◆ **YOUR GOAL**
Using the entries that follow, write out the line containing "gripper left finger.", the line containing "blue tissue pack.", and every line between them, exactly and nothing else.

◆ **Records from a data source**
++++

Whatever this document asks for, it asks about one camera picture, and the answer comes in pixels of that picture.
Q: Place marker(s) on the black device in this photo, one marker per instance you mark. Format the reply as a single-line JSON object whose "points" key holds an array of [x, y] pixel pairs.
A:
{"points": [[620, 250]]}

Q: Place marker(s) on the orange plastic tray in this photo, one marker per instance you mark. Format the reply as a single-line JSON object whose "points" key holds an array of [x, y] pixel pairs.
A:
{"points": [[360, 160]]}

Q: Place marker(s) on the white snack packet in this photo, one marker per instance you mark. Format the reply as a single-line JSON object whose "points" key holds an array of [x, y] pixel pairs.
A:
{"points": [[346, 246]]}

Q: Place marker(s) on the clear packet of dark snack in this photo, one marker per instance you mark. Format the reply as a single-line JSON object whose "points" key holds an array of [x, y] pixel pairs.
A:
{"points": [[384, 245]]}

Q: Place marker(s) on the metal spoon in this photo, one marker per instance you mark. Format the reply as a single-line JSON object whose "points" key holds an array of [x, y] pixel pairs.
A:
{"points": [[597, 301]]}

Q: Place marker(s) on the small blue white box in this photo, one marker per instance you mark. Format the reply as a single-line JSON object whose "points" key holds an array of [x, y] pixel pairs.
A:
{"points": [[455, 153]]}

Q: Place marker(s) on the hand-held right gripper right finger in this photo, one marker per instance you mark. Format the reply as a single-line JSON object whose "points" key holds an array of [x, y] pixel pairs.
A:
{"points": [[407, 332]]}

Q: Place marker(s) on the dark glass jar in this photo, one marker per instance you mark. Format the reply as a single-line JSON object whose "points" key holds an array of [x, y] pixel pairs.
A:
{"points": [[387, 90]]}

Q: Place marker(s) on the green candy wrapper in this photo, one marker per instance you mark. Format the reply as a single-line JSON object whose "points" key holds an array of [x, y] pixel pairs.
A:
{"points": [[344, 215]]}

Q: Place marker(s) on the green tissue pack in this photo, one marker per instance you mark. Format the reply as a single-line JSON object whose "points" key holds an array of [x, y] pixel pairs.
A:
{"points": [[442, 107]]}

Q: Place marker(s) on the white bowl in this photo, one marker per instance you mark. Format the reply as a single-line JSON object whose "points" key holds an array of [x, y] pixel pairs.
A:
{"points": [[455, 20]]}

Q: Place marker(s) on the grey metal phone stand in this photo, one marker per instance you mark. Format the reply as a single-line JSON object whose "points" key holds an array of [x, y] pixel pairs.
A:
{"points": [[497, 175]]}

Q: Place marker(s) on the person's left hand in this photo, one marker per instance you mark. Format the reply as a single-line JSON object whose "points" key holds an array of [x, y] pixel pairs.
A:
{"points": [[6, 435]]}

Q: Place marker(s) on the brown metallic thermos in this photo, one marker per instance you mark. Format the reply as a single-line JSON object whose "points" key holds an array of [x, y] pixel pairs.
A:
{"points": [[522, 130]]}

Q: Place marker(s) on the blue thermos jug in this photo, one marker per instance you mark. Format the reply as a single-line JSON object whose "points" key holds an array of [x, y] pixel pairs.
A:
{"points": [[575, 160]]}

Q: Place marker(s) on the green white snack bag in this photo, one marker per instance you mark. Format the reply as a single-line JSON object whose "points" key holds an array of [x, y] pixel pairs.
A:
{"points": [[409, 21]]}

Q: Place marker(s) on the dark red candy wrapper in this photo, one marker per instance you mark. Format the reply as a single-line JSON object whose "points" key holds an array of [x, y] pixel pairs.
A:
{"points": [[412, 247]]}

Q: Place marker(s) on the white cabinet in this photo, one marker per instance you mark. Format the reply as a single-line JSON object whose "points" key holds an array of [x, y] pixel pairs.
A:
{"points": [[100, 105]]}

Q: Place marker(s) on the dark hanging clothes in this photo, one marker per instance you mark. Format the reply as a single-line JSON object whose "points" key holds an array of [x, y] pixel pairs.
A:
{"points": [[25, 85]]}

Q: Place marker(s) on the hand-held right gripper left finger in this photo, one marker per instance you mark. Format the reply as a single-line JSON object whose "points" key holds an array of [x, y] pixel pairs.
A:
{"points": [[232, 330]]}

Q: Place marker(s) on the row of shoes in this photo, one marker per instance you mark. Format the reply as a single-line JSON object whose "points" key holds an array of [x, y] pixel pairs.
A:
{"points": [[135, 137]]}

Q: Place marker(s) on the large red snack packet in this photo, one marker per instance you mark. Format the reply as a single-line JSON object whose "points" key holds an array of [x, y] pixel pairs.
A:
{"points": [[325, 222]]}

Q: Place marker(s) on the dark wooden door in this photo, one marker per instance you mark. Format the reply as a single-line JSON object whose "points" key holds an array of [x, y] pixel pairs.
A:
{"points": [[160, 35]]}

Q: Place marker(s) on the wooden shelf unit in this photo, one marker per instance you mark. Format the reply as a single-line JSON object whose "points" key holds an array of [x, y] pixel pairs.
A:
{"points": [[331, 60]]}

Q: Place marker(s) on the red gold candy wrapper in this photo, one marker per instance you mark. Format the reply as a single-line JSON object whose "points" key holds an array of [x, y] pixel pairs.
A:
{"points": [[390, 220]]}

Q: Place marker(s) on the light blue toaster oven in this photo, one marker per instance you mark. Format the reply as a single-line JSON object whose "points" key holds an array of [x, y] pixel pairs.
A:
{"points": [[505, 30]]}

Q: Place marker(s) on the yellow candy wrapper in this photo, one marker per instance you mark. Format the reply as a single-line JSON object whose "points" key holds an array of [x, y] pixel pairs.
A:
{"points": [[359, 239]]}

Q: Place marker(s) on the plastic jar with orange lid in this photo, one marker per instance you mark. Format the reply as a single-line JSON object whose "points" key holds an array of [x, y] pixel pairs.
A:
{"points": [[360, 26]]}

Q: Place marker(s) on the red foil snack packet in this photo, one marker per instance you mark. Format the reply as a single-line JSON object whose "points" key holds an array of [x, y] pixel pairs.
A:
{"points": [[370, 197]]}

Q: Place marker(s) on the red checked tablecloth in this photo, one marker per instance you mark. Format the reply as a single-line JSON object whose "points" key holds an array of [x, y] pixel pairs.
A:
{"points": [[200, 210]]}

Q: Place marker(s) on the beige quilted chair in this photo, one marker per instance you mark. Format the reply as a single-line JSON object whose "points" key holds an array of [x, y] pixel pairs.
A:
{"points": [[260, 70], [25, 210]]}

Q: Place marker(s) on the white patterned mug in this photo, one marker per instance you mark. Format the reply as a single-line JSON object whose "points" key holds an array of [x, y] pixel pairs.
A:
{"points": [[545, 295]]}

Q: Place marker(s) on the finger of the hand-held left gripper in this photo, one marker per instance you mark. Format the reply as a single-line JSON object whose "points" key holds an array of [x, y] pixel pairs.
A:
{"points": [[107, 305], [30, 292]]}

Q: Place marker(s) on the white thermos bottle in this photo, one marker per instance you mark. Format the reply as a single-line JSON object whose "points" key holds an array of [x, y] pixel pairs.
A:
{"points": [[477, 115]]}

++++

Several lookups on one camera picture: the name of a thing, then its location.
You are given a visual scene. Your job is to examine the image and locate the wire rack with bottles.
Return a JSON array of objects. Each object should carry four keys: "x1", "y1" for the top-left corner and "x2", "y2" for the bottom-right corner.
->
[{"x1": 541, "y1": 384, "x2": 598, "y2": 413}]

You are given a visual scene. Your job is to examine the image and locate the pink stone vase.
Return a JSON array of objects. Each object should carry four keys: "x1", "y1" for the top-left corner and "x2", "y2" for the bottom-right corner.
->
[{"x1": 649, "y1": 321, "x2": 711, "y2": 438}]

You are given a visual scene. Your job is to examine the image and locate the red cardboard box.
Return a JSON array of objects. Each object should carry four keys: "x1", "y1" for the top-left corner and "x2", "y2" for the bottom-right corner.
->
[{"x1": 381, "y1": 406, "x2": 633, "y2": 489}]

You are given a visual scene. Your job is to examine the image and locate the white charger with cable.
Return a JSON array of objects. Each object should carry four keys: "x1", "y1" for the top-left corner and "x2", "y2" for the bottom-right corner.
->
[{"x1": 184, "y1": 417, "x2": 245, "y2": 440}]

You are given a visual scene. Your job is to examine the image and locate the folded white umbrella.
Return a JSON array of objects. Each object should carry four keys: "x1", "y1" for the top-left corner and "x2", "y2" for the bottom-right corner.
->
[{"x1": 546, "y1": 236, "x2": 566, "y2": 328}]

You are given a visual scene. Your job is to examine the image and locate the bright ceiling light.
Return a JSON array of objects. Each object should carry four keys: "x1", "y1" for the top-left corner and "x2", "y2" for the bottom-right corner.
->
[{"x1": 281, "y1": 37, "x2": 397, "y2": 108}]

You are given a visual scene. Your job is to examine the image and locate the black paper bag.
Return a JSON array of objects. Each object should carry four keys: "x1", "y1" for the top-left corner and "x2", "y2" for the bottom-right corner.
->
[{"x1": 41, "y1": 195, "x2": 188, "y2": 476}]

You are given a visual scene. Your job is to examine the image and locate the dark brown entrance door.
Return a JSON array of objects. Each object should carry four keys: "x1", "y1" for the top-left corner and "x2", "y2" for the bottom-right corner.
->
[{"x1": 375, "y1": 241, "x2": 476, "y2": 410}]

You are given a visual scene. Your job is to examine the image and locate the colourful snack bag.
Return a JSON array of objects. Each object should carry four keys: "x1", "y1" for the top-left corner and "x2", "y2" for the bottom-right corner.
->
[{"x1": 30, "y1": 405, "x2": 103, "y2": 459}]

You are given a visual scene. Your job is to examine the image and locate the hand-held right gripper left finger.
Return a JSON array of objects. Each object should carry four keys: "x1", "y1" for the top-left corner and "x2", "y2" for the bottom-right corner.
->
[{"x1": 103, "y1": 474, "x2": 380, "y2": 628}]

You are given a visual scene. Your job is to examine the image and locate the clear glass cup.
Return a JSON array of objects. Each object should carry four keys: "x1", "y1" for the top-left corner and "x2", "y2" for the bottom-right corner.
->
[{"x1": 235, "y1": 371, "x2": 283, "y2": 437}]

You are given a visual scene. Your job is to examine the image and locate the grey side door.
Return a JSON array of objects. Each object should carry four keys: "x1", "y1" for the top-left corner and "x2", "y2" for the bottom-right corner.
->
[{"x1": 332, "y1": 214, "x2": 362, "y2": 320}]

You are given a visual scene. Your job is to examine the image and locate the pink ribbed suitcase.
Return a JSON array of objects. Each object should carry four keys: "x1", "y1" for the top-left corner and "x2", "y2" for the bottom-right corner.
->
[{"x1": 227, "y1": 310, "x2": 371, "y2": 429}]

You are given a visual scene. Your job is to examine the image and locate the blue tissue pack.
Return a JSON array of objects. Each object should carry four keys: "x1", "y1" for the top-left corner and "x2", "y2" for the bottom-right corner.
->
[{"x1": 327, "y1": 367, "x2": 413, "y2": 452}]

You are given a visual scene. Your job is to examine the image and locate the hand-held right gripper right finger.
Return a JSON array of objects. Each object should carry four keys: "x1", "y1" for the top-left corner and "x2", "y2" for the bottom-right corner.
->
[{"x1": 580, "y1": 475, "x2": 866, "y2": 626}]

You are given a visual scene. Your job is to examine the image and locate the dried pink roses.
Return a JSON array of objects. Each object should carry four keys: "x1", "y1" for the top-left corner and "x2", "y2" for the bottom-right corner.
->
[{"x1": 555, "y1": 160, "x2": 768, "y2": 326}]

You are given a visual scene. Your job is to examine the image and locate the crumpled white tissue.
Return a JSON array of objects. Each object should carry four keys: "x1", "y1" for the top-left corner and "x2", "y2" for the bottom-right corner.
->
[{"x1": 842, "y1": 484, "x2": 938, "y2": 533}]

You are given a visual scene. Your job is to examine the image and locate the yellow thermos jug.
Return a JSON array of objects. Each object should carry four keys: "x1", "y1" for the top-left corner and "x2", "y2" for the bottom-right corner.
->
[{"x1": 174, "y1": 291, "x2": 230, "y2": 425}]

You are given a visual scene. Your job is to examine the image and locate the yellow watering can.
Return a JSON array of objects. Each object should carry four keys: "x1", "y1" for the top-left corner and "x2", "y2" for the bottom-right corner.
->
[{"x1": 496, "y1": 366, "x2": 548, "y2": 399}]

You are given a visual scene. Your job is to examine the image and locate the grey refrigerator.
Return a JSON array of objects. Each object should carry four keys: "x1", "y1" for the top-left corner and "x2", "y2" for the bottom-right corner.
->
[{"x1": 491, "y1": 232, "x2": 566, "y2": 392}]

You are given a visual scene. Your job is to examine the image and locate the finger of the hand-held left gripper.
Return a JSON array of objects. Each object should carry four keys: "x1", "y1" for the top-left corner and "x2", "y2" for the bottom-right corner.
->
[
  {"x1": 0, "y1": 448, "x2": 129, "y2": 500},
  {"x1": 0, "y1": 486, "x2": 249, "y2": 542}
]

++++

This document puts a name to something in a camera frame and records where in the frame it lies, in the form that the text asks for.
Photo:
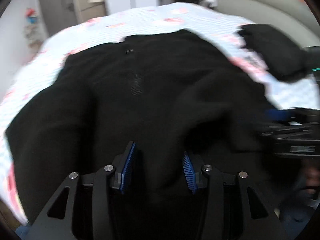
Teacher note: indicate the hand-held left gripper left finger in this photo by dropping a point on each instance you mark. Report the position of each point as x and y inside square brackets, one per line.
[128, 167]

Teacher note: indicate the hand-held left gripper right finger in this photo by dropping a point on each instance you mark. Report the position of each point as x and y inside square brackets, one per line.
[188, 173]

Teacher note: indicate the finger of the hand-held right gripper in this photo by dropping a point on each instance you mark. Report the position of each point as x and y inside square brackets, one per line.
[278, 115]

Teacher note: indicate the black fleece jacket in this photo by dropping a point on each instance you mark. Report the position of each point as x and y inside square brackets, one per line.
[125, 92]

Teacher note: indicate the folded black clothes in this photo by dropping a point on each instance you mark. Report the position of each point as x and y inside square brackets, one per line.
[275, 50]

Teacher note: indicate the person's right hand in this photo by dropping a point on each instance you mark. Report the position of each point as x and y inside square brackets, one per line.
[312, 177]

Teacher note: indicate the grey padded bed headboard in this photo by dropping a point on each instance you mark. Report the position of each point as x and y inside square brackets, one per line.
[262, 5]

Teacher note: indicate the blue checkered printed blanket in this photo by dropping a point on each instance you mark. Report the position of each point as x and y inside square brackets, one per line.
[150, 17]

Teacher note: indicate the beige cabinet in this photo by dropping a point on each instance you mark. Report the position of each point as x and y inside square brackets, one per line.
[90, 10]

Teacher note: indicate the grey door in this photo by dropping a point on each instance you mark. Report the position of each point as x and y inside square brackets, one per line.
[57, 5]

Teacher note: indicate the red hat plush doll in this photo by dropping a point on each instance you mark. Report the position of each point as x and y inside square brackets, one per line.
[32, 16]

++++

◆ **EXERCISE OUTPUT**
You are given a visual scene. Your job is to examine the image and locate the hand-held right gripper left finger.
Return a JSON array of objects. Each object should carry four keys: "x1", "y1" for the top-left corner and "x2", "y2" for the bottom-right corner.
->
[{"x1": 103, "y1": 474, "x2": 380, "y2": 628}]

You are given a visual scene. Your job is to examine the image and locate the clear glass cup.
Return a JSON array of objects. Each object should carry four keys: "x1", "y1" for the top-left corner and "x2", "y2" for the bottom-right corner.
->
[{"x1": 235, "y1": 371, "x2": 283, "y2": 437}]

You are given a visual scene. Your job is to examine the image and locate the grey side door.
Return a JSON array of objects. Each object should carry four keys: "x1", "y1" for the top-left corner and "x2", "y2" for the bottom-right corner.
->
[{"x1": 332, "y1": 214, "x2": 362, "y2": 320}]

You are given a visual scene. Your job is to examine the image and locate the pink ribbed suitcase.
Return a JSON array of objects. Each object should carry four keys: "x1", "y1" for the top-left corner and "x2", "y2" for the bottom-right corner.
->
[{"x1": 227, "y1": 310, "x2": 371, "y2": 429}]

You are given a visual scene. Your job is to examine the image and locate the blue tissue pack.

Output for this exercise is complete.